[YOUR GOAL]:
Nothing outside the range is wanted. Repeat exactly the lines below from the one with "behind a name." through the one with "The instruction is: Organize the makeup".

[DATASET EXCERPT]:
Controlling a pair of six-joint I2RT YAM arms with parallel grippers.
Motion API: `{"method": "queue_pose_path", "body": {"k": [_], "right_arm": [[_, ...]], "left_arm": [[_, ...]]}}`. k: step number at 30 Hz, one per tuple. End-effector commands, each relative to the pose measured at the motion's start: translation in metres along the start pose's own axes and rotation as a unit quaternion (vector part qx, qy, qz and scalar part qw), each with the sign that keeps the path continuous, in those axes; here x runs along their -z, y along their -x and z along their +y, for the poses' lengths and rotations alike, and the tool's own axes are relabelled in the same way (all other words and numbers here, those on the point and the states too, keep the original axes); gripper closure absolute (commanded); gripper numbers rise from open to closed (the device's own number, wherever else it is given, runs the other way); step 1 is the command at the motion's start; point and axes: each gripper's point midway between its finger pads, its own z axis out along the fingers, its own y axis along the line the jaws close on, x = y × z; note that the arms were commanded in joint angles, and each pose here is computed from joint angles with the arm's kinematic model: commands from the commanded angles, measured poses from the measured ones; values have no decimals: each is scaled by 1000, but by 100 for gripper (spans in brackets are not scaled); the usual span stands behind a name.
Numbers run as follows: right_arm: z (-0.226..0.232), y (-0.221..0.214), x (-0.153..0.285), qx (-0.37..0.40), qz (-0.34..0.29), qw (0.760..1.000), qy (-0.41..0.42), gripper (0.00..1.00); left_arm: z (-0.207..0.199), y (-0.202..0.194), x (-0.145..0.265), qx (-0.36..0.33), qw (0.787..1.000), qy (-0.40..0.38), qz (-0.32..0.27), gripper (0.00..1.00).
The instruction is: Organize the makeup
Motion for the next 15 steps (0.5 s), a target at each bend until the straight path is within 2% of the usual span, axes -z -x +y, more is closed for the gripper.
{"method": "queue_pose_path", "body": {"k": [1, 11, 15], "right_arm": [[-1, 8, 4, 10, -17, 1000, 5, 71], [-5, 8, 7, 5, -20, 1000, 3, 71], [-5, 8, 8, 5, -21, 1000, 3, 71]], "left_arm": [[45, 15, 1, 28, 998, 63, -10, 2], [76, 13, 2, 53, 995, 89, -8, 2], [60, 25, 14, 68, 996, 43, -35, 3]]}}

[ANSWER SPACE]:
Motion API: `{"method": "queue_pose_path", "body": {"k": [_], "right_arm": [[_, ...]], "left_arm": [[_, ...]]}}`. k: step number at 30 Hz, one per tuple. End-effector commands, each relative to the pose measured at the motion's start: translation in metres along the start pose's own axes and rotation as a unit quaternion (vector part qx, qy, qz and scalar part qw), each with the sign that keeps the path continuous, in those axes; here x runs along their -z, y along their -x and z along their +y, for the poses' lengths and rotations alike, and the tool's own axes are relabelled in the same way (all other words and numbers here, those on the point and the states too, keep the original axes); gripper closure absolute (commanded); gripper numbers rise from open to closed (the device's own number, wherever else it is given, runs the other way); step 1 is the command at the motion's start; point and axes: each gripper's point midway between its finger pads, its own z axis out along the fingers, its own y axis along the line the jaws close on, x = y × z; note that the arms were commanded in joint angles, and each pose here is computed from joint angles with the arm's kinematic model: commands from the commanded angles, measured poses from the measured ones; values have no decimals: each is scaled by 1000, but by 100 for gripper (spans in brackets are not scaled); the usual span stands behind a name.
Numbers run as follows: right_arm: z (-0.226..0.232), y (-0.221..0.214), x (-0.153..0.285), qx (-0.37..0.40), qz (-0.34..0.29), qw (0.760..1.000), qy (-0.41..0.42), gripper (0.00..1.00); left_arm: z (-0.207..0.199), y (-0.202..0.194), x (-0.145..0.265), qx (-0.36..0.33), qw (0.787..1.000), qy (-0.40..0.38), qz (-0.32..0.27), gripper (0.00..1.00).
The instruction is: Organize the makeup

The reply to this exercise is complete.